El largo tiempo que transcurrió hasta que un Peckinpah se nos puso a tiro, me había abierto mucho el apetito. No me sentí defraudado cuando ví Grupo Salvaje, pero ya era demasiado mayor para impresionarme por el montaje frenético o los vasos reventando lentamente. Afortundamente, eran historias en las que se conservaba el carácter épico del western, del buen western. Del western que cuenta historias de buenos y malos, en donde se enfrentan el bien y el mal. Curiosamente, y supongo que habría una buena razón para ello, Peckinpah casi siempre situó sus historias en una cierta línea de sombra, en esos momentos de la historia en la que un mundo asentado se desmorona para dar lugar a algo nuevo, con nuevos deseos, nuevas personas. Llaman a estos westerns crepusculares y no parece una mala definición.

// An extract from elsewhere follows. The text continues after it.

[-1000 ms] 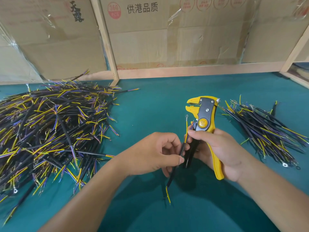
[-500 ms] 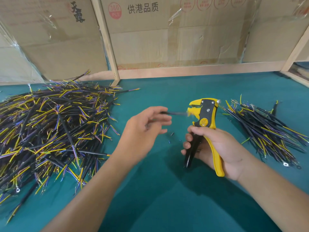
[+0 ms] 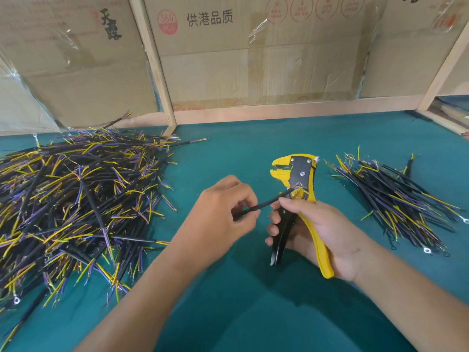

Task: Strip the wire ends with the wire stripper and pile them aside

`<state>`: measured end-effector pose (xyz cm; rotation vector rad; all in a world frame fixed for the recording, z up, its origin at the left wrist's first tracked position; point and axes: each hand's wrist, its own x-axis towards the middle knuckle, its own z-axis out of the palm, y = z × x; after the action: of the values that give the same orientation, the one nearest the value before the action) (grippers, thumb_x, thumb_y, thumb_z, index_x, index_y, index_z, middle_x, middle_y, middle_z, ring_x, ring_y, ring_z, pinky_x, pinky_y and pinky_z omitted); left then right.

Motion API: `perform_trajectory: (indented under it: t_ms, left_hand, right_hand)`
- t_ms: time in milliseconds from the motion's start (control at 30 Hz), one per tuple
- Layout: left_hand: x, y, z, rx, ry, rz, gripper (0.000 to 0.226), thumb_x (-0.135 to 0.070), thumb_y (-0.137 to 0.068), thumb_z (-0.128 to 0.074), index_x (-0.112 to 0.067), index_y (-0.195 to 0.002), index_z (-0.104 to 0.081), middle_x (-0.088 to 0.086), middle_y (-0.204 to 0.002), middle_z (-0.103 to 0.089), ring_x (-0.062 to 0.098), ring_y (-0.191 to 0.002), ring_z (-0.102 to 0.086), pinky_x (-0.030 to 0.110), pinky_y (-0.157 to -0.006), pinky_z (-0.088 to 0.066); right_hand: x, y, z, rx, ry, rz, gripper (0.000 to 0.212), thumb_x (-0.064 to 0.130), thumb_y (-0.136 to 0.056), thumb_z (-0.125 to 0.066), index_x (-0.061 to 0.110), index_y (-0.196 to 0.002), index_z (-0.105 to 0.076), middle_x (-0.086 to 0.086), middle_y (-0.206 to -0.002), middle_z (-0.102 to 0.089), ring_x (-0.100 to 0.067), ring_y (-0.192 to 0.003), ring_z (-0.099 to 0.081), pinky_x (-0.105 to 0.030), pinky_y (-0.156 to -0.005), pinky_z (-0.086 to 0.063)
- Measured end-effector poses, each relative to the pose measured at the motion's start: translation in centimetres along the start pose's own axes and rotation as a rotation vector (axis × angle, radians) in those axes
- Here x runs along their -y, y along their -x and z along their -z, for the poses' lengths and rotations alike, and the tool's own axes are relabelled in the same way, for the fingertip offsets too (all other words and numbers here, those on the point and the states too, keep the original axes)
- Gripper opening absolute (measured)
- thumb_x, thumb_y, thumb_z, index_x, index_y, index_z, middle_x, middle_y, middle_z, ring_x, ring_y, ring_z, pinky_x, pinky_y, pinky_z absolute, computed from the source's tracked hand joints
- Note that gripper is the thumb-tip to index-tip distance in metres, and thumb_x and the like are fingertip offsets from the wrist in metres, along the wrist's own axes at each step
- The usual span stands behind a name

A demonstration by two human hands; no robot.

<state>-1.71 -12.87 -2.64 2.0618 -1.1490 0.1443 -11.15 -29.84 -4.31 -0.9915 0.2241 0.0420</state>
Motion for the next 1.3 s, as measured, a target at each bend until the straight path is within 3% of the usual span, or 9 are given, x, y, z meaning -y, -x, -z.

Así ocurre en Duelo en la Alta Sierra, en la que dos viejos cowboys muy tristemente venidos a menos, en un mundo que ya no les pertenece, se ven embarcados en una última aventura. Uno ha decidido enderezar su vida en su último capítulo y el otro, arrumbado en una feria ambulante de exhibición de lo que fue el oeste, desea un golpe de suerte que le saque de la pobreza. Los dos grandes amigos, acompañados por un jovenzuelo que tiene todo que aprender, los dos, que han vivido mil aventuras, el honorable y el pillo, deben transportar una gran cantidad de oro por un terreno espinoso.
Joel McCrea está persuadido de que en la vida sólo merece la pena poder echar una mirada limpia sobre el propio pasado. Randolph Scott desea pasar por la inutilidad de la vida lo más cómodamente posible. No tarda mucho éste último en traicionar al primero e intentar robar el oro. McCrea lo impide y Scott le dice: el oro sólo le dolerá a los banqueros, a lo que McCrea repone: pero a mí me duele tu traición, porque tú eres mi amigo. Se que soy un anticuado y un imprudente, porque no sería raro que el futuro me trajera una situación en la que deba elegir por mantener yo también la limpieza de lo que miro en mí, pero se me hace difícil no sentir el dolor de ambos. Porque sin lealtad la amistad no es nada. Pero como gran película que es esta, pronto aparece la ocasión de redimir el pecado y la épica vuelve a la pantalla y nos faltan las palomitas y los amigos con los que comentar cada escena y el pañuelo con el que llorar el último fotograma, cuando los ojos se levantan hacia las montañas y se da por bien pagado el último aliento.
Por mucho crespúsculo, Peckinpah vuelve a lo de siempre, a lo que nunca cambia porque es verdad, porque sin ello la vida no es nada. Hace poco se lo leía al gran Rafael Gambra. La vida debe hacerse con dos verdades: sentido y maduración. Y de eso, nada más ni nada menos, trata esta hermosa película.